My political opinions lean more and more to Anarchy (philosophically conceived, meaning abolition of control not whiskered men with bombs) — or to unconstitutional Monarchy. I would arrest anybody who uses the word State (in any sense other than the inanimate realm of England and its inhabitants, a thing that has neither power, rights nor mind); and after a chance at recantation, execute them if they remained obstinate! If we could get back to personal names, it would do a lot of good. Government is an abstract noun meaning the art and process of governing and it should be an offence to write it with a capital G or so as to refer to people. If people were in the habit of referring to King George’s council, Winston and his gang, it would go a long way to clearing thought, and reducing the frightful landslide into Theyocracy. Anyway the proper study of Man is anything but Man; and the most improper job of any man, even saints (who at any rate were at least unwilling to take it on), is bossing other men. Not one in a million is fit for it, and least of all those who seek the opportunity.

–letter to his son Christopher Tolkien, 29 November 1943. Letters of J.R.R. Tolkien #52

I suppose that Hans-Hermann Hoppe would like the kind words for unrestrained Monarchy. Otherwise, though, a lovely statement.

Suffer not the old King

In international politics, there is some good news and some bad news.

In international politics, the good news is that Cambodia’s king abdicated two days ago.

The bad news is that they’re going to get another one.

But even that cloud has a silver lining. Whatever the faults of quasi-hereditary monarchy, and whatever sort of political tool the new king may turn out to be, he is still someone other than old King Sihanouk.

BANGKOK — Southeast Asia’s wiliest political survivor yesterday completed his own intricately scripted exit from the stage.

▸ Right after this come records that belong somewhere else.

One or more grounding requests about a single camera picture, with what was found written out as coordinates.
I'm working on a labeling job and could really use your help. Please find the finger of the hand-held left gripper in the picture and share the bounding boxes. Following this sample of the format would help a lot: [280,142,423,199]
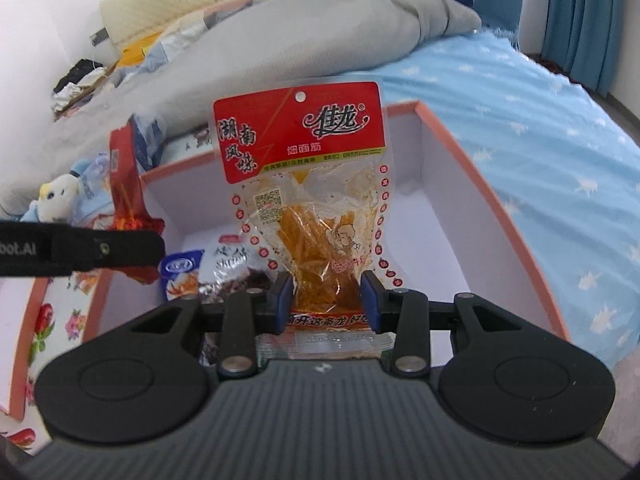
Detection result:
[93,229,167,273]

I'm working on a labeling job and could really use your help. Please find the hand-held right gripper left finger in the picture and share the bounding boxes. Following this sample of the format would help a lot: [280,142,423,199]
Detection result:
[131,271,295,380]

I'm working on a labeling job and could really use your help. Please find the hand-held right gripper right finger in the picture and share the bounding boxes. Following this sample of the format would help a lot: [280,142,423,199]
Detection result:
[360,270,550,376]

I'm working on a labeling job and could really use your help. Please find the red flame-print snack packet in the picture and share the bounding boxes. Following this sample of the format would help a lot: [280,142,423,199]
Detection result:
[109,122,167,286]

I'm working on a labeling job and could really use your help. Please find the clear snack packet red label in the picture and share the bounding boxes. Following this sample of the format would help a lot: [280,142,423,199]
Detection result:
[212,81,401,361]

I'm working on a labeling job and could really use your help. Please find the blue snack packet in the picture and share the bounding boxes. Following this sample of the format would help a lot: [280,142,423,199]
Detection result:
[159,250,206,302]

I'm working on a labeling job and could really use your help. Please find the white plush toy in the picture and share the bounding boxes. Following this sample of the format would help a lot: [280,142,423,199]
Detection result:
[20,160,116,226]

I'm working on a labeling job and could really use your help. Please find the clear packet dark contents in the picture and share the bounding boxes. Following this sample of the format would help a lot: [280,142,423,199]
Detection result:
[197,234,275,367]

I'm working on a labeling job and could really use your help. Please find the orange-rimmed white box lid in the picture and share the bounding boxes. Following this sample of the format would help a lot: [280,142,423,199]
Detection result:
[0,276,51,421]

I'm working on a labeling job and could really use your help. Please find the clear plastic bag blue print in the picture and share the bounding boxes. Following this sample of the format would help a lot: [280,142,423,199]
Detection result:
[70,112,169,226]

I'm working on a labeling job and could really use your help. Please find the white cloth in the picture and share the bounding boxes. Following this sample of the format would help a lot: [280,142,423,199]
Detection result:
[52,67,108,111]

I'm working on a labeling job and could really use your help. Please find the cardboard box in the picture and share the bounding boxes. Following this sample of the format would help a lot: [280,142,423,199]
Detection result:
[52,62,121,121]

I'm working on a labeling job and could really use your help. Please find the black clothes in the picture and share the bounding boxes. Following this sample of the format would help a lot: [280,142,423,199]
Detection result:
[54,59,106,93]

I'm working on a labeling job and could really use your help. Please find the light patchwork blanket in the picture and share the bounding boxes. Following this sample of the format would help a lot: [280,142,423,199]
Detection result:
[110,0,261,86]

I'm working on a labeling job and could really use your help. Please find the cream quilted headboard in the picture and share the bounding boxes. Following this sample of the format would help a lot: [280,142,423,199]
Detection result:
[98,0,281,46]

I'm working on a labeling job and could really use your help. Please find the grey duvet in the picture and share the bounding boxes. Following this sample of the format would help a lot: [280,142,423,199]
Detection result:
[0,0,483,211]

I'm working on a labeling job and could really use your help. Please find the red slippers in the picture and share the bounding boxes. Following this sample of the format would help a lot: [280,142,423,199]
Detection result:
[537,55,571,77]

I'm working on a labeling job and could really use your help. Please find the blue chair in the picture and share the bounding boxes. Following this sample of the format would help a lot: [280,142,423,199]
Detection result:
[472,0,523,53]

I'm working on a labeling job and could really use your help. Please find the blue curtain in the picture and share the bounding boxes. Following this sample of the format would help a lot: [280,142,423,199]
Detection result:
[542,0,626,98]

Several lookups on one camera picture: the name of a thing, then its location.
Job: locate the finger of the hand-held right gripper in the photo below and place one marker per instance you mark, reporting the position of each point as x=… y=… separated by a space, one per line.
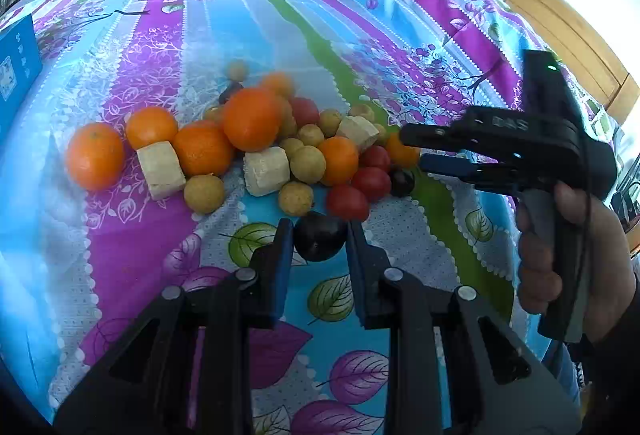
x=450 y=165
x=435 y=135

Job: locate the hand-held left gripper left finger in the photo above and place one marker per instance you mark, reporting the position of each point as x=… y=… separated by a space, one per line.
x=281 y=265

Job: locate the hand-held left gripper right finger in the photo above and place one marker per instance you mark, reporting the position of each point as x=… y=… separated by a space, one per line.
x=357 y=265

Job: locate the dark plum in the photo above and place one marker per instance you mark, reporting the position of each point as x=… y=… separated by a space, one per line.
x=320 y=236
x=401 y=182

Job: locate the pile of oranges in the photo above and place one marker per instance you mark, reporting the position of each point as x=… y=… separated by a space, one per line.
x=251 y=119

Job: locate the person's right forearm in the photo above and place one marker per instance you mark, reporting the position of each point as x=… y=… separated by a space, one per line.
x=617 y=365

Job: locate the person's right hand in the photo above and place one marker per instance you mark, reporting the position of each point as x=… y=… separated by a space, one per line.
x=605 y=255

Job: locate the pale banana chunk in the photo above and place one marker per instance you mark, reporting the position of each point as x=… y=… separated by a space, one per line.
x=160 y=169
x=266 y=170
x=357 y=131

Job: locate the wooden headboard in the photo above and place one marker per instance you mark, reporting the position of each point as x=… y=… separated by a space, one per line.
x=550 y=10

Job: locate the colourful floral bed sheet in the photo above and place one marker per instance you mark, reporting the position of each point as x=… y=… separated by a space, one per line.
x=125 y=240

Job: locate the blue box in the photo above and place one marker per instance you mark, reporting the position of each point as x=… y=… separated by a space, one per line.
x=15 y=60

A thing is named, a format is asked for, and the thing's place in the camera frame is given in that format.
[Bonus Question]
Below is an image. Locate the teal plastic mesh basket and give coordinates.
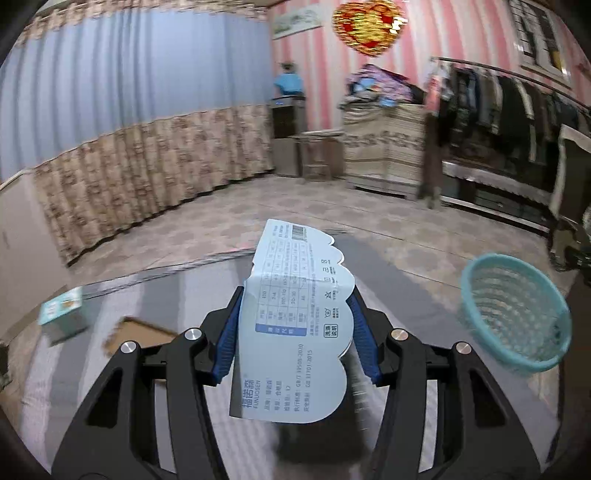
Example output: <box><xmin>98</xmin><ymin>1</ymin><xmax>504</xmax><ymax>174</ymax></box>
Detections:
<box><xmin>461</xmin><ymin>253</ymin><xmax>572</xmax><ymax>374</ymax></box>

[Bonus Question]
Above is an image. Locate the white frame panel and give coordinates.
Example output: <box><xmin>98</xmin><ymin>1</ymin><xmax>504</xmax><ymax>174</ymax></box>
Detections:
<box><xmin>549</xmin><ymin>124</ymin><xmax>591</xmax><ymax>217</ymax></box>

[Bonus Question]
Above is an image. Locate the grey water dispenser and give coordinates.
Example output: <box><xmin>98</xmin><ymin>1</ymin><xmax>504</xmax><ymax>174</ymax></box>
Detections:
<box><xmin>270</xmin><ymin>95</ymin><xmax>308</xmax><ymax>177</ymax></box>

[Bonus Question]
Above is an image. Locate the blue water bottle cover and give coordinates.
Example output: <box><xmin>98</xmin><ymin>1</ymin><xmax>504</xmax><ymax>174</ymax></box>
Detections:
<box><xmin>273</xmin><ymin>71</ymin><xmax>305</xmax><ymax>97</ymax></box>

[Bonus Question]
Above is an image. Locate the cabinet with patterned cloth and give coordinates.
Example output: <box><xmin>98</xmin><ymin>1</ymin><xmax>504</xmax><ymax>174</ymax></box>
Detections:
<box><xmin>342</xmin><ymin>102</ymin><xmax>428</xmax><ymax>201</ymax></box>

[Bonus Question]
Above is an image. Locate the brown wooden furniture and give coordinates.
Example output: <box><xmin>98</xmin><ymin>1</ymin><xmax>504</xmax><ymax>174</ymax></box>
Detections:
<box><xmin>558</xmin><ymin>268</ymin><xmax>591</xmax><ymax>444</ymax></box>

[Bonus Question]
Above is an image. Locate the grey white striped table cloth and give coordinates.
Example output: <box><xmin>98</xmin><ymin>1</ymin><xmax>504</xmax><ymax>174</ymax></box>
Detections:
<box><xmin>0</xmin><ymin>228</ymin><xmax>561</xmax><ymax>480</ymax></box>

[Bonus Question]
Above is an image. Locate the light blue printed paper card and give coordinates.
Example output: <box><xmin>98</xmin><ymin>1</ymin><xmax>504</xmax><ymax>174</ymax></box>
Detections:
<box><xmin>229</xmin><ymin>219</ymin><xmax>356</xmax><ymax>423</ymax></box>

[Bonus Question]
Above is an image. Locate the low shelf with lace cloth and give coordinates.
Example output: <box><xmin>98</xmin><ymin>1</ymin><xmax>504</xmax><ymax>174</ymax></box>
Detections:
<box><xmin>438</xmin><ymin>157</ymin><xmax>555</xmax><ymax>232</ymax></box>

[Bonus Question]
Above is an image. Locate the metal clothes rack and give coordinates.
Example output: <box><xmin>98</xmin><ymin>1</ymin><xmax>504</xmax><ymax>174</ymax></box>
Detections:
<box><xmin>429</xmin><ymin>56</ymin><xmax>591</xmax><ymax>116</ymax></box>

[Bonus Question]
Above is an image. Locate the window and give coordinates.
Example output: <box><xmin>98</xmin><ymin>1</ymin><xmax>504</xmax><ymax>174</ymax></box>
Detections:
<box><xmin>508</xmin><ymin>0</ymin><xmax>573</xmax><ymax>88</ymax></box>

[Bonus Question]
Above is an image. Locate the brown cardboard tray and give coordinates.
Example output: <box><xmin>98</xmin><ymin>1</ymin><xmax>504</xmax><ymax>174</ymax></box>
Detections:
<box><xmin>102</xmin><ymin>316</ymin><xmax>178</xmax><ymax>365</ymax></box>

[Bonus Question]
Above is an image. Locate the pink hanging bag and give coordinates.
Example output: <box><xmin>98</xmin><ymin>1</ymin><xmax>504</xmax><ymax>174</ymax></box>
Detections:
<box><xmin>425</xmin><ymin>69</ymin><xmax>441</xmax><ymax>116</ymax></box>

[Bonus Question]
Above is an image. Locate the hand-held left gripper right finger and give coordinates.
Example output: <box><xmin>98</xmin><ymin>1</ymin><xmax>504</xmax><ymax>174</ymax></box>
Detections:
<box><xmin>346</xmin><ymin>295</ymin><xmax>543</xmax><ymax>480</ymax></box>

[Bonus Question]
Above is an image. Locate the framed wall picture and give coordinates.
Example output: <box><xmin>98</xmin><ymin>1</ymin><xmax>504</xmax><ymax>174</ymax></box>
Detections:
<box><xmin>271</xmin><ymin>4</ymin><xmax>321</xmax><ymax>40</ymax></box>

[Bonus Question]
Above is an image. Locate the pile of folded clothes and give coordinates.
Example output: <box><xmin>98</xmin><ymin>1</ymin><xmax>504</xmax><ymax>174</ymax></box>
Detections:
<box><xmin>339</xmin><ymin>64</ymin><xmax>426</xmax><ymax>109</ymax></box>

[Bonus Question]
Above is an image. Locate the blue floral curtain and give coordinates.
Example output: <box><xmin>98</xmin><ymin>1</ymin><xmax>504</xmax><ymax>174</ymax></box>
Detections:
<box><xmin>0</xmin><ymin>4</ymin><xmax>278</xmax><ymax>266</ymax></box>

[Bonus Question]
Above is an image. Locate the teal tissue box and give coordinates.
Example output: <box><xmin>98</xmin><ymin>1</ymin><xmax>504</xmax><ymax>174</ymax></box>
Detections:
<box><xmin>37</xmin><ymin>286</ymin><xmax>88</xmax><ymax>344</ymax></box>

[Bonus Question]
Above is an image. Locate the red gold wall ornament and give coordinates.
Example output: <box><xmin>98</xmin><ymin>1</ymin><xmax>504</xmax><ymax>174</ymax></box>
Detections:
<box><xmin>333</xmin><ymin>1</ymin><xmax>403</xmax><ymax>57</ymax></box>

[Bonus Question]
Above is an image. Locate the row of hanging clothes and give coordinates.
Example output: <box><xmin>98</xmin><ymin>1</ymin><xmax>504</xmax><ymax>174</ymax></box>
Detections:
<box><xmin>434</xmin><ymin>65</ymin><xmax>591</xmax><ymax>195</ymax></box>

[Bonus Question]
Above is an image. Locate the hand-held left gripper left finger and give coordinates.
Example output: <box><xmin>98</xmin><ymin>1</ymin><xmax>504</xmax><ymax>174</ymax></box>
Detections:
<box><xmin>51</xmin><ymin>286</ymin><xmax>245</xmax><ymax>480</ymax></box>

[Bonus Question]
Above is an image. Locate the small side table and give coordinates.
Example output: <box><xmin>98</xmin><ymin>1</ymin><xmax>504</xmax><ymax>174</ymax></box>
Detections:
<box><xmin>291</xmin><ymin>130</ymin><xmax>345</xmax><ymax>182</ymax></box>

King Norodom Sihanouk, who first took Cambodia’s throne when Nazi-backed Vichy France controlled Indochina in 1941, stunned his subjects last week by announcing he would voluntarily abdicate and allow his untested son, Prince Norodom Sihamoni, to replace him.

The formal transfer, endorsed in yesterday’s unanimous decision by the country’s nine-member throne council in Phnom Penh, thrust the 51-year-old prince, a trained classical dancer based in Paris since the 1970s, into the international limelight and ended the reign of the only monarch most Cambodians have ever known.

It’s insufferable enough to read whitewashed obituaries of rotten people–let alone to read this kind of kid-glove treatment when the asshole isn’t even deceased yet. A certain degree of restraint toward the recently dead is one thing; shameless kissing of the royal rings is another. King Sihanouk spent the past 63 years as either a tyrant, a pretender, or a figurehead; during that time he consorted with and covered for the French colonialists, Imperial Japan, the Vietminh, North Vietnam and the Vietcong, the Khmer Rouge, and finally the United States and the United Nations. His “wily survival” consisted in murdering and suppressing political opposition, and ingratiating himself with the murderers of millions.

When communist fighters in Vietnam, Cambodia and Laos achieved victory in 1975, Pol Pot’s Khmer Rouge immediately ordered all residents to leave Phnom Penh and all other cities overnight, inaugurating their killing fields regime.

But the king flew to New York in 1975 and told the United Nations that the Khmer Rouge evacuation of cities had been achieved without bloodshed and he convinced exiled Cambodian intellectuals, military officers and others to return home to support the new regime.

When they did, they were killed alongside more than 1 million other Cambodians, victims of the Khmer Rouge’s policies of mass executions, enslavement, torture and starvation.

After King Sihanouk’s return in 1976, the Khmer Rouge put him under house arrest and murdered several of his relatives.

Vietnam invaded in 1979 and ousted Pol Pot. In 1982, King Sihanouk lent his support to a loose, Khmer Rouge-led, U.S.-financed guerrilla alliance, to end the Vietnamese occupation.

The Washington Times describes such a man as Southeast Asia’s wiliest political survivor, a tough act … to follow, and a unique figure among world leaders (I suppose that Idi Amin was a unique figure, too.)

For Pete’s sake. Just what does a King have to do to get some disrespect around here?